• [YOUR TASK]
Nothing but a number is wanted here: the count of lines in the data holding the word "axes".

• • • • • • •

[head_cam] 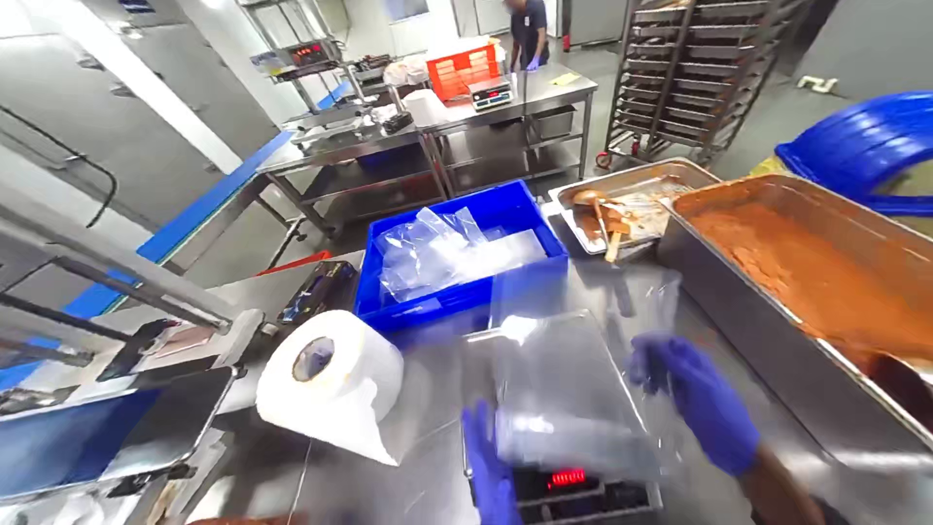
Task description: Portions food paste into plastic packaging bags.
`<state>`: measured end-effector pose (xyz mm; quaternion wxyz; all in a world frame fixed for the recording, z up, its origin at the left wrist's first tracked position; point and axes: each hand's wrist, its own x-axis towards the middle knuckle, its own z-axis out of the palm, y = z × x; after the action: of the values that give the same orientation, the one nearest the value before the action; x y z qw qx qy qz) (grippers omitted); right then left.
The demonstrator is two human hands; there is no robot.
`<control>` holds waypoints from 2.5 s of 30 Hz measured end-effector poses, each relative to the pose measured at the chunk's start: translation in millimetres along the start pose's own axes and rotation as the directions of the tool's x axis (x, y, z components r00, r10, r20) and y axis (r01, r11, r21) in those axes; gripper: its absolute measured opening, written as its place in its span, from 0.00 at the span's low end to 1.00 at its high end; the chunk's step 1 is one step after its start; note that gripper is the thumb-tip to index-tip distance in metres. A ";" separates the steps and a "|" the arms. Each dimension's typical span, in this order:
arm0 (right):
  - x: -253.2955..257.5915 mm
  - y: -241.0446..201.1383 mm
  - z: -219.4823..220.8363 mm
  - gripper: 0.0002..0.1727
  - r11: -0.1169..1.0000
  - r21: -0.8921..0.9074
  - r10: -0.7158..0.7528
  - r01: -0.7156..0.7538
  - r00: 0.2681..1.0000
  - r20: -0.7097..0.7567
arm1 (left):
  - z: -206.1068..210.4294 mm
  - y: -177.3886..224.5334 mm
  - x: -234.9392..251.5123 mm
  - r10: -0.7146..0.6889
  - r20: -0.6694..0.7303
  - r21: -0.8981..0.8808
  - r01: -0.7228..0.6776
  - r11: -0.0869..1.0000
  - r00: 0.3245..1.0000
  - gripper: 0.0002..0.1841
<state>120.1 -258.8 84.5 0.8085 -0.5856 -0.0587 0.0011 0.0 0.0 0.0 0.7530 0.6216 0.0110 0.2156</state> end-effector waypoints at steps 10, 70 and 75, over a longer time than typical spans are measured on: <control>-154.1 11.8 -56.2 0.07 0.949 -0.053 0.299 -0.311 0.941 -0.157 | 53.1 62.5 -89.8 -0.314 0.189 -0.339 0.362 0.868 0.931 0.14; -413.4 88.8 -255.1 0.33 0.332 -0.566 0.510 -0.755 0.648 -0.566 | 289.8 -62.1 -280.2 -0.709 0.646 0.761 -0.314 0.568 0.282 0.33; -386.3 36.6 -291.6 0.17 0.641 -0.507 0.655 -0.577 0.755 -0.031 | 260.7 -75.0 -262.4 -0.729 0.627 0.779 -0.203 0.594 0.276 0.28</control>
<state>-233.1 -550.5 -75.9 0.5773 -0.7516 0.0835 0.3080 -140.5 -341.7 -77.4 0.3107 0.8549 -0.2151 -0.3554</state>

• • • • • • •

• [ANSWER TO THIS PROBLEM]
2